§ **WORK REQUIRED**
Look for the word "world" in the records, and copy each line where it appears.

****************************************

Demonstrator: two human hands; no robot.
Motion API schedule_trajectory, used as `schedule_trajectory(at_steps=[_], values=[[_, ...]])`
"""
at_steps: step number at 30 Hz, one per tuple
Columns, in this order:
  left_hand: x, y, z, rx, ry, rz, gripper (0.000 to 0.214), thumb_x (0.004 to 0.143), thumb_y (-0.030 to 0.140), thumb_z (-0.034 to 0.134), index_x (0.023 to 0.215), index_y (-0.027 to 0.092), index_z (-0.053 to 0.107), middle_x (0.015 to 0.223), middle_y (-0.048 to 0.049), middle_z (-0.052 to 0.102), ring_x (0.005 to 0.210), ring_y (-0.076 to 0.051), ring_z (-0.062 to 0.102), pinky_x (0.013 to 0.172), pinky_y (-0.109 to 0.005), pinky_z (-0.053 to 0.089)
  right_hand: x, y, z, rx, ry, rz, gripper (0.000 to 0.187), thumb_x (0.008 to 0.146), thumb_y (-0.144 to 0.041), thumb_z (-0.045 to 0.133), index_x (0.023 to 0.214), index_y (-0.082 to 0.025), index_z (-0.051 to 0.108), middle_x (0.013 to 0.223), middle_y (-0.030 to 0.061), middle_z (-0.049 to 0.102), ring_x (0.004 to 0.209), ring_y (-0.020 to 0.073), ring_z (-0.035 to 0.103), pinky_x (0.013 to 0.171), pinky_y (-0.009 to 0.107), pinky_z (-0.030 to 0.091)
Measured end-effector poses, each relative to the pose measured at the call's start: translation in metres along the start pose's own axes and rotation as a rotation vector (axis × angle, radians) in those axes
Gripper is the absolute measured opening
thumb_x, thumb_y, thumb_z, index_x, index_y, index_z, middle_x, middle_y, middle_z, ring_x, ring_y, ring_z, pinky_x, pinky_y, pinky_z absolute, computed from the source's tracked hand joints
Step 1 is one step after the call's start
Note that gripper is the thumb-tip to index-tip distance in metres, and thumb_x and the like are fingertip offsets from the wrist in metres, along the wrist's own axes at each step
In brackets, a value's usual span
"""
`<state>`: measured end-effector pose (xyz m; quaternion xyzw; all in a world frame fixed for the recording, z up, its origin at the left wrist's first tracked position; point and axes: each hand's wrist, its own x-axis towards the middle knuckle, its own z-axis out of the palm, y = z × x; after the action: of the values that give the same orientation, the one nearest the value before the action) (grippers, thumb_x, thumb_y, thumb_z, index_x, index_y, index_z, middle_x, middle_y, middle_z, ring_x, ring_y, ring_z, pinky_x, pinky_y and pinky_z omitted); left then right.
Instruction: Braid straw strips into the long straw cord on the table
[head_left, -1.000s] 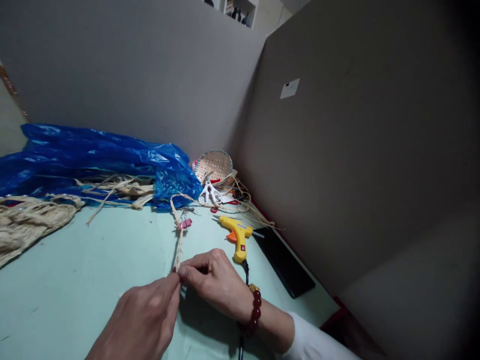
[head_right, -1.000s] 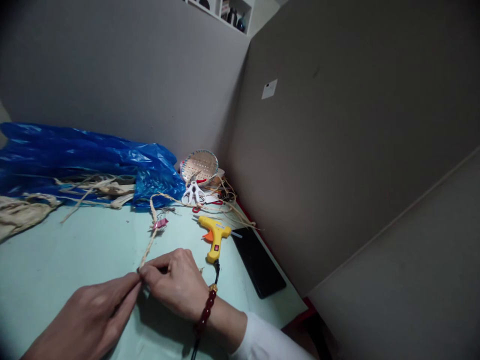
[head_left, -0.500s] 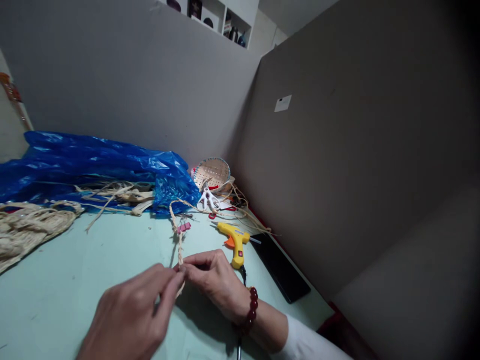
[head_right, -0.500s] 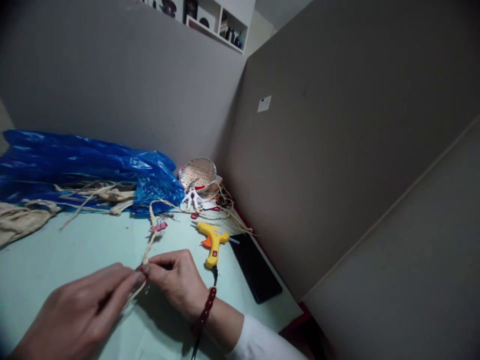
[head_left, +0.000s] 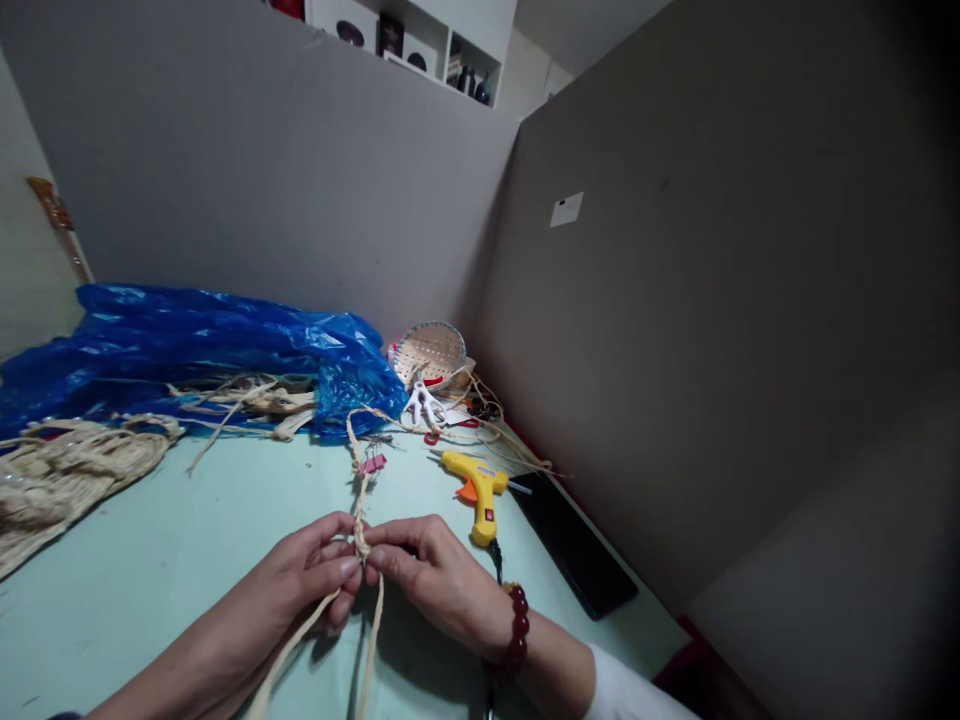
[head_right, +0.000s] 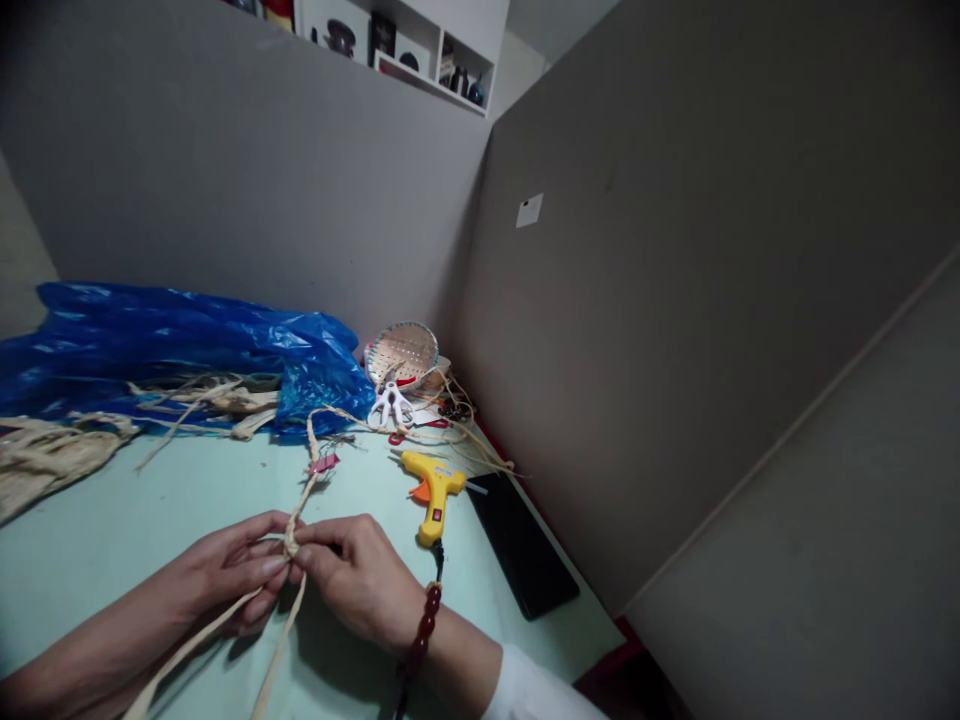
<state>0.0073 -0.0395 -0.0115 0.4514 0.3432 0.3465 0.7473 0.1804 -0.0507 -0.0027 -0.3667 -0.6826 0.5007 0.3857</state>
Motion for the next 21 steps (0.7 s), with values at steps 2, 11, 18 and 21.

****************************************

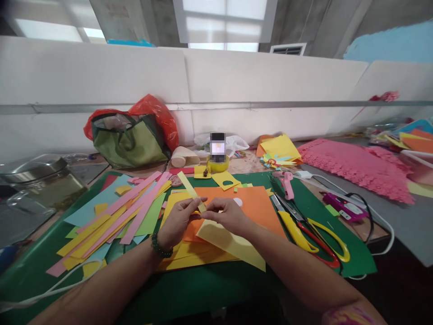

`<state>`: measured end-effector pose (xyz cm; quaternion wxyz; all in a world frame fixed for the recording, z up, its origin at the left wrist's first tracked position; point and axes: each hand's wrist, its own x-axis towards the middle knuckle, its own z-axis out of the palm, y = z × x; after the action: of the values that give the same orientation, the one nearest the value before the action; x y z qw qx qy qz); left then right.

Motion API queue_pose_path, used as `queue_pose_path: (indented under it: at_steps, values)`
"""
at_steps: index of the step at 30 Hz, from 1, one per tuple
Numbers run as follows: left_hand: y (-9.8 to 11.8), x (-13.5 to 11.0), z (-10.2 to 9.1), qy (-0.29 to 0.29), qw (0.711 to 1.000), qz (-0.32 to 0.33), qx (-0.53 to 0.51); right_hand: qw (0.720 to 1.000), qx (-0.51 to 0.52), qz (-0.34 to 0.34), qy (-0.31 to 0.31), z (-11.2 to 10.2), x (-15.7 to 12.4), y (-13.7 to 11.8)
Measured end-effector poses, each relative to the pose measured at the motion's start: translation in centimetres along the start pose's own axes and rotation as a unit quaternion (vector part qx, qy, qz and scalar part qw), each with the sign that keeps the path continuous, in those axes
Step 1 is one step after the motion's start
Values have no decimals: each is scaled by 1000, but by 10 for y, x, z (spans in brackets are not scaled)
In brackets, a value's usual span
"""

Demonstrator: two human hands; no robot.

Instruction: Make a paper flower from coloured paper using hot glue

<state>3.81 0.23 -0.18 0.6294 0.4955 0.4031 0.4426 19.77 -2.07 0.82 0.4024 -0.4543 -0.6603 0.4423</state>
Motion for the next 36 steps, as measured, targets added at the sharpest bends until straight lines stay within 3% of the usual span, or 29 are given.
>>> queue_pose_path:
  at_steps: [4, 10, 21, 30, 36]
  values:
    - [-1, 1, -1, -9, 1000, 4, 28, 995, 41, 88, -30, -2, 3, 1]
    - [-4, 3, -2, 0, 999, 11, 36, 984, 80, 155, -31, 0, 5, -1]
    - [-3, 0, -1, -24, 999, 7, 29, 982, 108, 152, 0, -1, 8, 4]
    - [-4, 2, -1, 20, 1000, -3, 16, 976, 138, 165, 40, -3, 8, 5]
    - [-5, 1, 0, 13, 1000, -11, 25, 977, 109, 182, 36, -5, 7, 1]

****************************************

§ **TASK SOLUTION**
`<state>`: measured end-effector pose (xyz m; quaternion xyzw; all in a world frame fixed for the recording, z up, its origin at the left wrist's first tracked position; point and axes: each hand's wrist, its own x-axis towards the middle knuckle, its own z-axis out of the palm, y = z × x; after the action: of the values that give the same orientation, the one nearest the value before the action) (grippers, thumb_x, thumb_y, thumb_z, index_x, index_y, index_z, middle_x, middle_y, middle_z, ring_x, ring_y, ring_z, pinky_x, pinky_y and pinky_z omitted); left then right.
`<state>`: measured end-effector pose (xyz cm; quaternion wxyz; all in a world frame fixed for the recording, z up, its origin at the left wrist's first tracked position; point and axes: each hand's wrist, its own x-axis towards the middle knuckle, its own z-axis out of the palm, y = z × x; after the action: of the values that give the same orientation, the one nearest the value before the action; x y z qw qx qy qz); left then right.

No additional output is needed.